Christy Tending (she/they) is an activist, writer, and mama living in Oakland, California. She is a nonfiction editor at Sundog Lit. Her work has appeared in Catapult, Electric Literature, trampset, Barren Magazine, and Bending Genres. Her memoir-in-flash, High Priestess of the Apocalypse, is forthcoming from ELJ Editions. You can learn more about her work at www.christytending.com or follow her on Twitter @christytending.


There are friends who know where the bodies are buried. I have hands that know the earth: an intimacy that tells me that the ferns will come back to us. I know his tender fingers and I know their wisdom: where to dig for worms, plump and unhurried. They slither away from my son’s tiny hands, but he is too swift.

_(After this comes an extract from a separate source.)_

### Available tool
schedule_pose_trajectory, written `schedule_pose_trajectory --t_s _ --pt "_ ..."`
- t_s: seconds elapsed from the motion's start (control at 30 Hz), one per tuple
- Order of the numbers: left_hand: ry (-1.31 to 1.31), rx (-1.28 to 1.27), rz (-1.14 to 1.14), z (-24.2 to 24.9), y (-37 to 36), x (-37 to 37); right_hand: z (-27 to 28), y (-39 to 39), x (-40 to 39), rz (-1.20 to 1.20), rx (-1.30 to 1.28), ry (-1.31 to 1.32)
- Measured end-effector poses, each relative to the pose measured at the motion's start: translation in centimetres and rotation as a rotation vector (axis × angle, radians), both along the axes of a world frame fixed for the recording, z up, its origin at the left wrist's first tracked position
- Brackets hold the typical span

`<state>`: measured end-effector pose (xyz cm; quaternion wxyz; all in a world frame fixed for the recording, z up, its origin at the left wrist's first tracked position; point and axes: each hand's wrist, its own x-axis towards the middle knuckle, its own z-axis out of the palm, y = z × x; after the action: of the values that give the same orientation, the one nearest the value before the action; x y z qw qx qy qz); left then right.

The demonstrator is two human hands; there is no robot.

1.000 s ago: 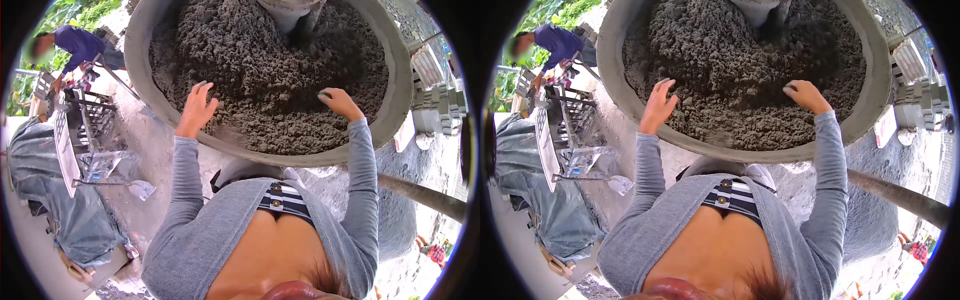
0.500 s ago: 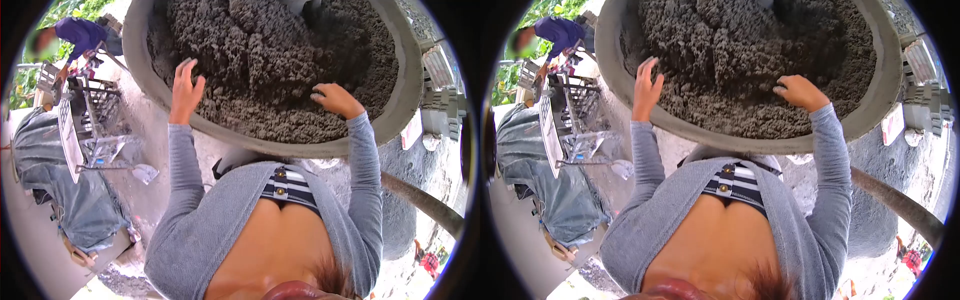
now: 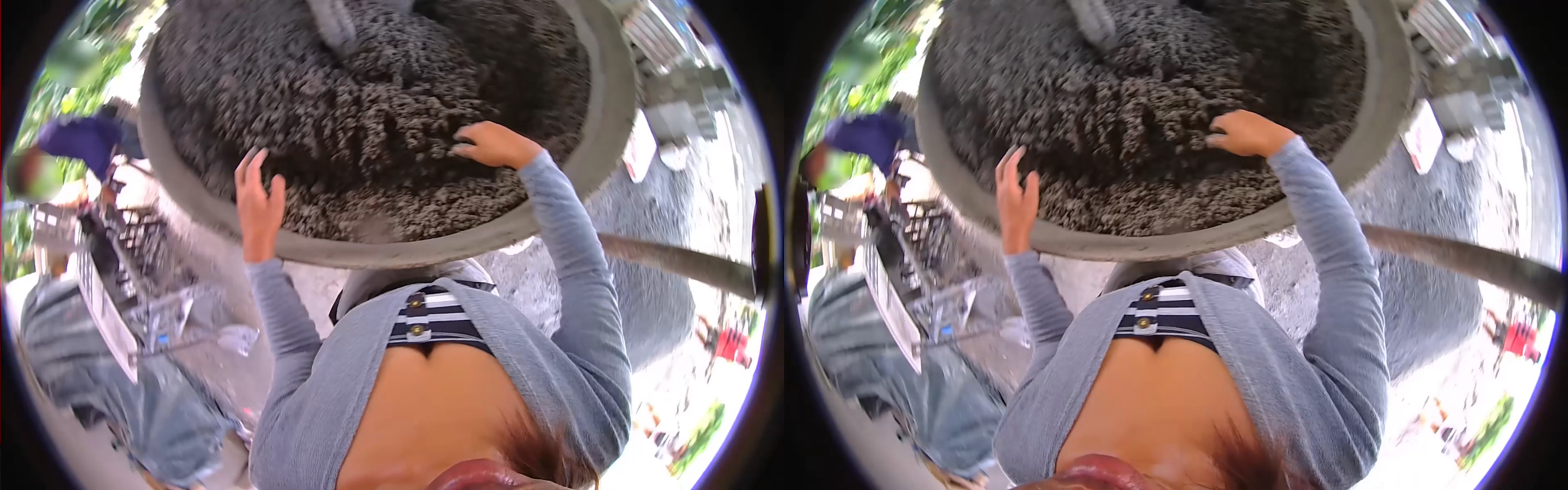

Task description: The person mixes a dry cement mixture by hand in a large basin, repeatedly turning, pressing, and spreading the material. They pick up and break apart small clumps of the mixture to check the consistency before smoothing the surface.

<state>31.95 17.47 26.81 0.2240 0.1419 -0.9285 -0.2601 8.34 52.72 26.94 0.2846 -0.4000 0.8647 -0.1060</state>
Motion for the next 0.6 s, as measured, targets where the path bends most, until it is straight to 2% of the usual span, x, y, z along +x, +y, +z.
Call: schedule_pose_trajectory --t_s 0.17,0.23,0.6 --pt "-0.015 0.071 -0.015 1.2 0.8 0.0 -0.8 -0.7 -0.1 -0.105 -0.113 0.052" --pt "0.017 0.069 -0.002 1.5 0.7 0.0 -0.5 -1.5 0.3 -0.175 -0.185 0.199" --pt "0.088 0.111 -0.113 3.4 -3.4 1.9 0.0 -7.0 2.9 -0.129 -0.246 0.296"
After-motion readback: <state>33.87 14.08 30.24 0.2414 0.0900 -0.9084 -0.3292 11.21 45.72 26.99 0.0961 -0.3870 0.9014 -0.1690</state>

The land is a calendar: Plums in July. Two months after that, there are apples and pears. Figs in October. In January and February, we pray for rain and let the grass grow as tall as it pleases. At the end of March, we put in the tomatoes. By May, the hummingbird is building her nest in the red flood of the bottlebrush tree, the one that lit up when I was away giving birth. We turn water into life, rain into sacred fruit.

I have friends who eat the plum jam straight from the jar with a spoon. It’s the cardamom, I tell them. It warms you from the inside. I whispered some black pepper into it as well, some spice for your soul. The sun on your kind face in the middle of winter. Holding your cheeks with the same hands that turn the dirt into something life-giving. The ones that bring things back to life. Eyes that turn to the sky to wait for the rain of fruit.